Doug was shoehorned into the organizing department, not because he had the faintest idea of how to run an organizing campaign, but because Goreman needed a spy on the ground in Weingould's territory. Weingould tried to neutralize Doug by assigning him to small races that were already in the bag, where he couldn't do much damage. Doug got very puffed up at these illusory successes, speaking frequently of his “win record” at Toilers staff meetings. One of the more venerable reps had commented to Doug once, on extreme provocation, “You know, sonny, it's easy to hit a home run when the pitcher hangs one over the plate.” But since the only sport Doug followed was bicycle racing, it was feared that he had missed the point.

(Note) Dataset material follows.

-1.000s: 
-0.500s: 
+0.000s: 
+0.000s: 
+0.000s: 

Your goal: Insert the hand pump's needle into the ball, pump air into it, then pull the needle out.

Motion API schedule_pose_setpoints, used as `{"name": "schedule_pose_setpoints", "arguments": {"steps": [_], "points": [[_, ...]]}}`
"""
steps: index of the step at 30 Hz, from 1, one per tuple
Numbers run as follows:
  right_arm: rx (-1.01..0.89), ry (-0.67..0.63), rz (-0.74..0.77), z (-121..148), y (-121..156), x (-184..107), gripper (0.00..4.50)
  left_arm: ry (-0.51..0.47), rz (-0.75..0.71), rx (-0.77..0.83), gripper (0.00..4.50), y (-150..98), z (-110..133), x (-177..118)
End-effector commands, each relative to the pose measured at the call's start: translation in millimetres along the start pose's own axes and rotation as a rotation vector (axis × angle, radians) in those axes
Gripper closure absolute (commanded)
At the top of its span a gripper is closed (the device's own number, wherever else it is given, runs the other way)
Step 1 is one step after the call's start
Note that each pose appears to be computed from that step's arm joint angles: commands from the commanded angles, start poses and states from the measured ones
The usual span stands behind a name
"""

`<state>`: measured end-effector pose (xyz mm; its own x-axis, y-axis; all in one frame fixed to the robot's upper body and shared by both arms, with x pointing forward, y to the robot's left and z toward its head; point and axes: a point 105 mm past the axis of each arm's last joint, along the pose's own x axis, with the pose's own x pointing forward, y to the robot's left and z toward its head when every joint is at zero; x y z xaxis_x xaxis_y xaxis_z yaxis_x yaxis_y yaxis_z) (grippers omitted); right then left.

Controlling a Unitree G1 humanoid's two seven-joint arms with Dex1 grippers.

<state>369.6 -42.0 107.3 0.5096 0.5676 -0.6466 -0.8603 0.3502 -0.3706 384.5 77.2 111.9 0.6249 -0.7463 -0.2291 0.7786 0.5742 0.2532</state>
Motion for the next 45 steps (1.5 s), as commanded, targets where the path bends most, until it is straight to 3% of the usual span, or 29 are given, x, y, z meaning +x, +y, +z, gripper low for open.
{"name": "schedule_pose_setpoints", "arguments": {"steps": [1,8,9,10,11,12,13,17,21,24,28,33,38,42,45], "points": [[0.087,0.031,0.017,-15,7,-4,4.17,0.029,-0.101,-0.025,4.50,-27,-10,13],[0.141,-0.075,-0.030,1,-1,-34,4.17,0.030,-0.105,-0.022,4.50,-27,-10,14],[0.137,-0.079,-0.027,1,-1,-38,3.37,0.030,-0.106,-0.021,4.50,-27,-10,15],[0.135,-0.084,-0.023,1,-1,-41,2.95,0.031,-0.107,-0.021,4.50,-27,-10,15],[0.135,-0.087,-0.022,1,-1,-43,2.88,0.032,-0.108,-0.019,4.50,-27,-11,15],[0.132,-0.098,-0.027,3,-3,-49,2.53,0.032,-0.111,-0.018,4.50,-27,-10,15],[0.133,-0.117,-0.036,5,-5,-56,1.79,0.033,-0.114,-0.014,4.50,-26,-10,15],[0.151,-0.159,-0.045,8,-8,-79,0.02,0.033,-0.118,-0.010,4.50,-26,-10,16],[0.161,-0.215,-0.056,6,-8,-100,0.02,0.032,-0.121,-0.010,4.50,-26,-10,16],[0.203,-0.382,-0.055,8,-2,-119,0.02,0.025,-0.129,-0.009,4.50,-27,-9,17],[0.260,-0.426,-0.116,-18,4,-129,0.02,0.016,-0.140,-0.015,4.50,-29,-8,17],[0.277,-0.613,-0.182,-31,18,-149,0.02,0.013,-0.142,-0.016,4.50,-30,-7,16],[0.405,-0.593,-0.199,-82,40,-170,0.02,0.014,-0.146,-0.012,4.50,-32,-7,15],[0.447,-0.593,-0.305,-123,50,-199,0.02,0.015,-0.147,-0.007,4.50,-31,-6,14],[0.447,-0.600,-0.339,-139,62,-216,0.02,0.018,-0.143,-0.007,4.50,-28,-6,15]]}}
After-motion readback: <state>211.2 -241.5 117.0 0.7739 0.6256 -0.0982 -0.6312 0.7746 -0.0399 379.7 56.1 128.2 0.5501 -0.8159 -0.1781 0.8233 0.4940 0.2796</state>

He'd gotten puffed up in other ways, I saw now. He'd gained about twenty pounds since I'd last seen him, and it wasn't flattering to his Germanic countenance or his age, which must be close to forty-five now. You wouldn't call him heavy yet, but the extra weight transformed what had once been a pretty-boy handsomeness to a curdled attractiveness on the verge of running to fat. So rosy-cheeked was he, so yellow-brown of hair and droopy mustache, that if you'd put a beer stein in his hand and stuffed him into a pair of lederhosen, he could have walked into any Oktoberfest in Bavaria and been taken for a native.
“Now that you're here,” said Doug, “there are a few meeting notices Margaret hasn't been able to get to, and some ad copy for the Knights of Columbus banquet program which is due tomorrow. I think
you'd better do the meeting notices first; we can hit the night shift with those.”
“Actually, Weingould's hired me for some pretty specific writing and PR assistance, Doug, so I'm afraid I'm going to have to limit ad hoc favors like that. But if you like, I can look over anything
you've
written and give you some ideas.”
His florid complexion, so unbecoming in a man, grew a shade redder. You can't win with a guy like Doug. Assertive females threaten him, and docile women earn only contempt for their pains.
I gazed at him blandly. He looked from me to Tony, but Tony's face was wooden. Doug laughed. He gave Tony a playful punch on the arm.
“Tell her to give me a hand, since she says you're the boss.”
“I'm my own boss,” I said. “And I don't want to promise away my time on insignificant tasks until I get a sense of what's on the front burner. In fact, Tony, I need to be brought up to speed, which means I need to meet with Clare. Any idea when that can be arranged?”